# Need help, Catfish swallowing hook



## volfan (Sep 28, 2007)

I need help finding an answer to this problem. We have a pond stock with about 2 lb. catfish. We have been trying to release what we catch to let them grow some more and also to let them spawn. We are getting a lot of gut hooks. I have put circle hooks on all the rods. If anyone has any ideas or secrets I would appreciate the info.


----------



## pmurphy (Aug 24, 2009)

Well first thing I would do is use barbless hooks. No need to buy more hooks just take a pair of pliers and flatten the barb on the hooks you already have. This will make removal much more easy. Also you could go up a hook size and make sure you keep a tight line so you know exactly when the fish is biting. Don't give him a long time to take the bait. Hope this helps.


----------



## volfan (Sep 28, 2007)

Thanks,
We have tried everthing you suggested, except going to a larger hook. Think I'll go from a 1/0 to a 3/0.


----------



## RickD (Jul 28, 2009)

I do a lot of catfishin' and use a 2/0 circle hook, and it hooks them in the lip every time..........it will even hold a 24 #r I caught last week...........no hookset, just reel.........maybe you are letting them play with it too long?


----------



## 1bandit (Jul 17, 2009)

Circle hooks are not all the same.
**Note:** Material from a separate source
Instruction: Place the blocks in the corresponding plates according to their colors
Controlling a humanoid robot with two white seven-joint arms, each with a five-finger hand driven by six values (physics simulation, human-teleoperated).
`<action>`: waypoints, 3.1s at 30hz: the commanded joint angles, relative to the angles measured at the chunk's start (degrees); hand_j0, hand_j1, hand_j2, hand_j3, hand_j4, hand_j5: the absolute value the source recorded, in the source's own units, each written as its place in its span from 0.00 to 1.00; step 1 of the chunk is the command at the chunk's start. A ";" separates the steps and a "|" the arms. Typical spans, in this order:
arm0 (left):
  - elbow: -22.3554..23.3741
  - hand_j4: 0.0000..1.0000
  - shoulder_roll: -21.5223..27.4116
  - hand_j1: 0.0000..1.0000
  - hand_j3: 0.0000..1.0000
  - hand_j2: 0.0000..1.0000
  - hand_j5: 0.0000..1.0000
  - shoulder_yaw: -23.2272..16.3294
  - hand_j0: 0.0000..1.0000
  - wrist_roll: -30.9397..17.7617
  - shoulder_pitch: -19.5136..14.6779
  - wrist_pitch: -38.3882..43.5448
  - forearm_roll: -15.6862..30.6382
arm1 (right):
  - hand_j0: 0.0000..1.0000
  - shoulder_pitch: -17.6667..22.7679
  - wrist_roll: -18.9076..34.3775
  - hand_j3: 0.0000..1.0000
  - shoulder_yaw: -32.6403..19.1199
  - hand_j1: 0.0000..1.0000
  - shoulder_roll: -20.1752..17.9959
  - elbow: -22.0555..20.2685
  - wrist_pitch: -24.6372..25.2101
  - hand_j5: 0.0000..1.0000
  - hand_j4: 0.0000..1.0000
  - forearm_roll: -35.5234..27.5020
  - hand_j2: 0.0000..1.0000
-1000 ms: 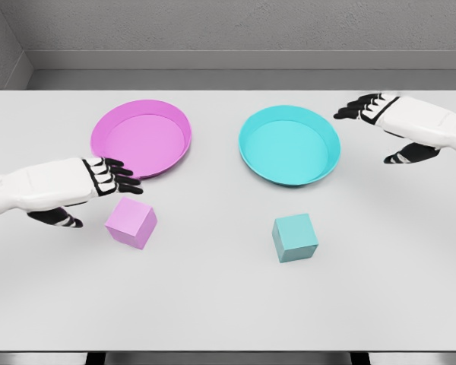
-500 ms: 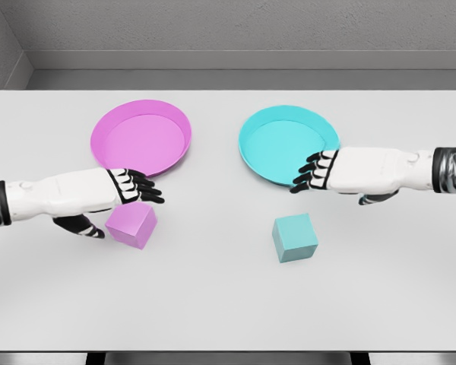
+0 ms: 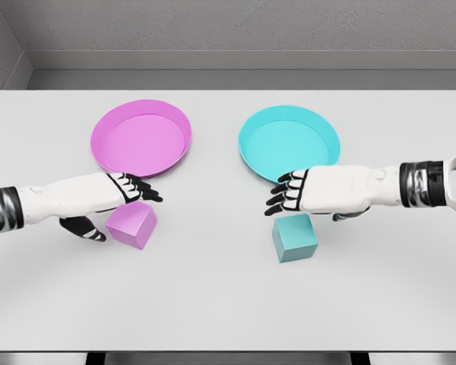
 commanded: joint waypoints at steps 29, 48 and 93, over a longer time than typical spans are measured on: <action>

A lot of the large gap and offset hooks will gut hook fish. Try some mustads


----------



## JD7.62 (Feb 13, 2008)

Youre not doing it right. Keep a tight line and set the hook as soon as you feel the bite to avoid gut hooks. You are letting the fish take the bait and swallow it before you set the hook. If you have to, use a really heavy weight to make it easier to keep a tight line until you get use to feeling the bite and setting the hook.


----------